Attorneys for Oregon say Trump’s basis for federalizing the state’s National Guard troops — and diverting them from their state-level functions — rests on flagrantly false characterizations of violence outside a federal immigration facility in Portland. Though Trump has broad latitude to deploy military troops when he determines federal laws are being impeded, the state’s lawyers say, such a move has to be rooted in reality.

“It doesn’t represent a colorable assessment of the facts within the range of honest judgment,” Oregon Assistant Attorney General Stacy Chaffin told the appeals panel.

Immergut said in her Saturday ruling that Trump’s call-up was “untethered” from the facts and a precursor to normalizing the use of the military to police civilian affairs. Local officials have asserted that Trump was reacting to five-year-old video of protests in the city when he declared last month that Portland is “war-ravaged” and beset by fires.
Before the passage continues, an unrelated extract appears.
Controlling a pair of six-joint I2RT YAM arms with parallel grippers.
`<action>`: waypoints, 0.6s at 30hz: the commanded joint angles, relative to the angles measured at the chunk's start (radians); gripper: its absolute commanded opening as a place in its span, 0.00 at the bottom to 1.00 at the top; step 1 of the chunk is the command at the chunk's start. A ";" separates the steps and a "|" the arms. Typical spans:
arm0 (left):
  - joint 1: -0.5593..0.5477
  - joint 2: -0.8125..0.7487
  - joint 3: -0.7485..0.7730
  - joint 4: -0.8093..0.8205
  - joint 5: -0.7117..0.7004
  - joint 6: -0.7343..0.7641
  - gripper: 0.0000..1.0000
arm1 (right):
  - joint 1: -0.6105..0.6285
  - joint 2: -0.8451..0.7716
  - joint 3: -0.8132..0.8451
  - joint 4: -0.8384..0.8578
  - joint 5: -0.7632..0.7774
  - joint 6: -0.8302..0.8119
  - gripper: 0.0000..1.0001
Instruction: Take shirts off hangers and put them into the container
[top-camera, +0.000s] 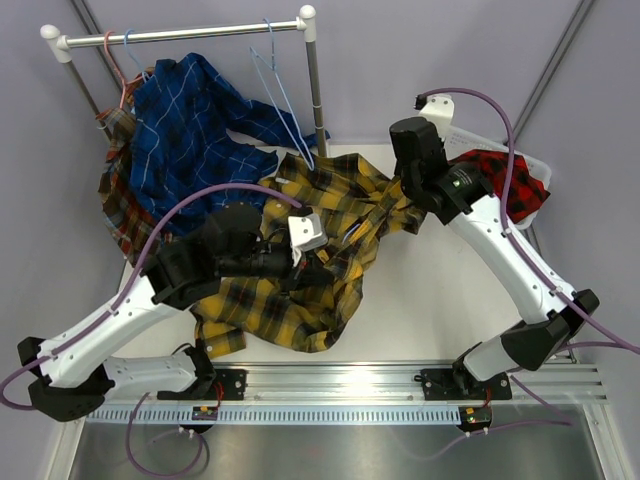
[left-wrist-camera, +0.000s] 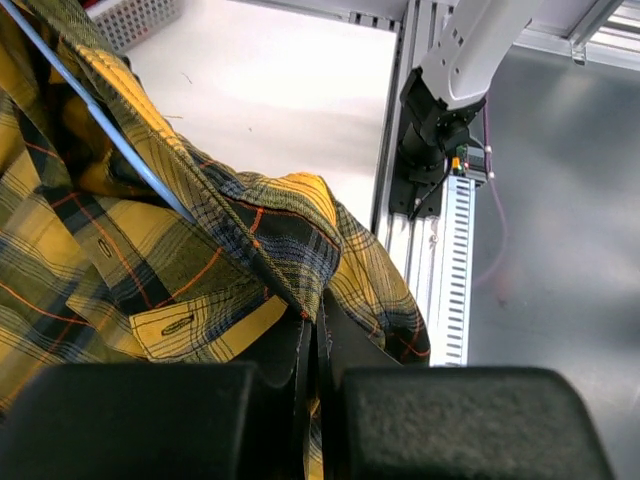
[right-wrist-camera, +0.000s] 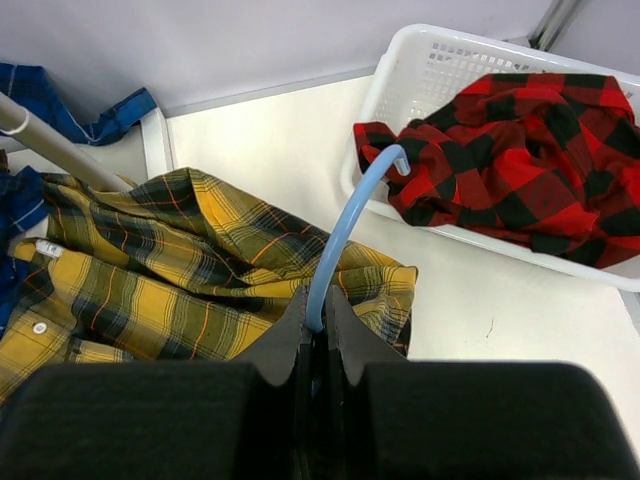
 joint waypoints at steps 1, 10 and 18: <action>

Nelson said he was sympathetic to a “slippery slope” argument that could allow the president to deploy the National Guard for almost any difficulty encountered by federal officials. However, the judge also said he didn’t feel the Portland deployment was obviously unwarranted and he said local officials seemed to be minimizing evidence of nightly protests that had, at times, turned violent.

“It may well be that the forces are used in an improper way, but we don’t have evidence of that,” Nelson said, adding that Trump’s decision to call up the military “doesn’t strike me as a glaring overuse on its face.”

But Chaffin said the administration was trying to use personnel challenges to declare the sort of inability to enforce the laws that gives the president authority to take over state National Guard detachments and put them under federal control.

In June, a federal judge in California issued an order blocking Trump’s effort to federalize and deploy California National Guard troops in Los Angeles to address immigration-related protests and unrest. However, a different 9th Circuit panel put that injunction on hold. That allowed Trump to keep control of those troops, although the number has decreased as the protests in L.A. have diminished in recent months.

Shia Kapos contributed to this report.